* **WORK TO BE COMPLETED**
The data must be returned in full, with no character altered.

* **GIVEN DATA**
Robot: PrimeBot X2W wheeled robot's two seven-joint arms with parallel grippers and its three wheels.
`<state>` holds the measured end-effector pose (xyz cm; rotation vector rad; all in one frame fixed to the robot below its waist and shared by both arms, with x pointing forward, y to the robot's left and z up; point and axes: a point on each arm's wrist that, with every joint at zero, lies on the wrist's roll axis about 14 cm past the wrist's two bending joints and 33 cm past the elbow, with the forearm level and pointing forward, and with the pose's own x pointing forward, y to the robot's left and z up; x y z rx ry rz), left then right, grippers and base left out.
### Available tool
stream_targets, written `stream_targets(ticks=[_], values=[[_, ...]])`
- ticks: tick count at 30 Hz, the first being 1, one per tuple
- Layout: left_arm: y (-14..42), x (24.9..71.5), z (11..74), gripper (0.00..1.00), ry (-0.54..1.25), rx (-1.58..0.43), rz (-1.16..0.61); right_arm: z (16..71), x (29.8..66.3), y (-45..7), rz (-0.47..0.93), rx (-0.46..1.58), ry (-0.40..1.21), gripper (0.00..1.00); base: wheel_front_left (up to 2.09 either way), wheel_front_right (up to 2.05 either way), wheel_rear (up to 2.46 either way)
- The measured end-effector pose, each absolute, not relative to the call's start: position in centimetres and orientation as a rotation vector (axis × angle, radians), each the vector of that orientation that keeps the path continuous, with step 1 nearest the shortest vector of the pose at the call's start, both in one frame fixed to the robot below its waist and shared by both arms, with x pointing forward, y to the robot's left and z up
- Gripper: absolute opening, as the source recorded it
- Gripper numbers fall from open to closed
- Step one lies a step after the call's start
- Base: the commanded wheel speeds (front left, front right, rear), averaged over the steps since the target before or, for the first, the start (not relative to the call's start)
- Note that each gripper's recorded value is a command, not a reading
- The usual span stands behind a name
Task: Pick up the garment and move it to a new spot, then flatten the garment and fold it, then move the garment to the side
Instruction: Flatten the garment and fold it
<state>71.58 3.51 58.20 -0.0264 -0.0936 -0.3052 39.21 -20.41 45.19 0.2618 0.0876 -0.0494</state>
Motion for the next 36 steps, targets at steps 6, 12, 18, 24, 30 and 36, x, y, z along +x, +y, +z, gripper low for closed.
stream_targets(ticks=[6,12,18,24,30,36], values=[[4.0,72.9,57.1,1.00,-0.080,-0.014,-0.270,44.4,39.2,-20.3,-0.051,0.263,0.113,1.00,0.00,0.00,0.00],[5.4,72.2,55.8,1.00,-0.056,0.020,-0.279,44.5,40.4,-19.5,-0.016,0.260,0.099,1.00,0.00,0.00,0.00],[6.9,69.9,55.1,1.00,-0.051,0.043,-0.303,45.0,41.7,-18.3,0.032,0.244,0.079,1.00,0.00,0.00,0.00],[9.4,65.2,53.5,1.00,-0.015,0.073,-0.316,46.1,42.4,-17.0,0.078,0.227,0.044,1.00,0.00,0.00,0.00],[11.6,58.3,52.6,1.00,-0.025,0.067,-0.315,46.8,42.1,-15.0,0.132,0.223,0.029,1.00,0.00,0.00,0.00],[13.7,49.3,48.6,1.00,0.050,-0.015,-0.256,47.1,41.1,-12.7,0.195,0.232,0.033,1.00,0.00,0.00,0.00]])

* **WRITTEN ANSWER**
Robot: PrimeBot X2W wheeled robot's two seven-joint arms with parallel grippers and its three wheels.
`<state>` holds the measured end-effector pose (xyz cm; rotation vector rad; all in one frame fixed to the robot below its waist and shared by both arms, with x pointing forward, y to the robot's left and z up; point and axes: a point on each arm's wrist that, with every joint at zero, lies on the wrist's roll axis about 14 cm past the wrist's two bending joints and 33 cm past the elbow, with the forearm level and pointing forward, and with the pose's own x pointing forward, y to the robot's left and z up; x y z rx ry rz), left then right, grippers and base left out.
### Available tool
stream_targets, written `stream_targets(ticks=[_], values=[[_, ...]])`
- ticks: tick count at 30 Hz, the first being 1, one per tuple
- Layout: left_arm: y (-14..42), x (24.9..71.5), z (11..74), gripper (0.00..1.00), ry (-0.54..1.25), rx (-1.58..0.43), rz (-1.16..0.61); right_arm: z (16..71), x (29.8..66.3), y (-45..7), rz (-0.47..0.93), rx (-0.46..1.58), ry (-0.40..1.21), gripper (0.00..1.00); base: wheel_front_left (up to 2.09 either way), wheel_front_right (up to 2.05 either way), wheel_rear (up to 2.46 either way)
- The measured end-effector pose, each absolute, not relative to the call's start: position in centimetres and orientation as a rotation vector (axis × angle, radians), each the vector of that orientation that keeps the path continuous, with step 1 nearest the shortest vector of the pose at the call's start, both in one frame fixed to the robot below its waist and shared by both arms, with x pointing forward, y to the robot's left and z up
- Gripper: absolute opening, as the source recorded it
- Gripper numbers fall from open to closed
- Step one lies a step after the call's start
- Base: the commanded wheel speeds (front left, front right, rear), averaged over the steps since the target before or, for the first, the start (not relative to the call's start)
- Note that each gripper's recorded value is a command, not a reading
- The usual span stands behind a name
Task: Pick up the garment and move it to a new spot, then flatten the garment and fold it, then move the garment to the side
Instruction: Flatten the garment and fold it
<state>71.58 3.51 58.20 -0.0264 -0.0936 -0.3052 39.21 -20.41 45.19 0.2618 0.0876 -0.0494</state>
Motion for the next 36 steps, targets at steps 6, 12, 18, 24, 30 and 36, x, y, z along +x, +y, +z, gripper low for closed.
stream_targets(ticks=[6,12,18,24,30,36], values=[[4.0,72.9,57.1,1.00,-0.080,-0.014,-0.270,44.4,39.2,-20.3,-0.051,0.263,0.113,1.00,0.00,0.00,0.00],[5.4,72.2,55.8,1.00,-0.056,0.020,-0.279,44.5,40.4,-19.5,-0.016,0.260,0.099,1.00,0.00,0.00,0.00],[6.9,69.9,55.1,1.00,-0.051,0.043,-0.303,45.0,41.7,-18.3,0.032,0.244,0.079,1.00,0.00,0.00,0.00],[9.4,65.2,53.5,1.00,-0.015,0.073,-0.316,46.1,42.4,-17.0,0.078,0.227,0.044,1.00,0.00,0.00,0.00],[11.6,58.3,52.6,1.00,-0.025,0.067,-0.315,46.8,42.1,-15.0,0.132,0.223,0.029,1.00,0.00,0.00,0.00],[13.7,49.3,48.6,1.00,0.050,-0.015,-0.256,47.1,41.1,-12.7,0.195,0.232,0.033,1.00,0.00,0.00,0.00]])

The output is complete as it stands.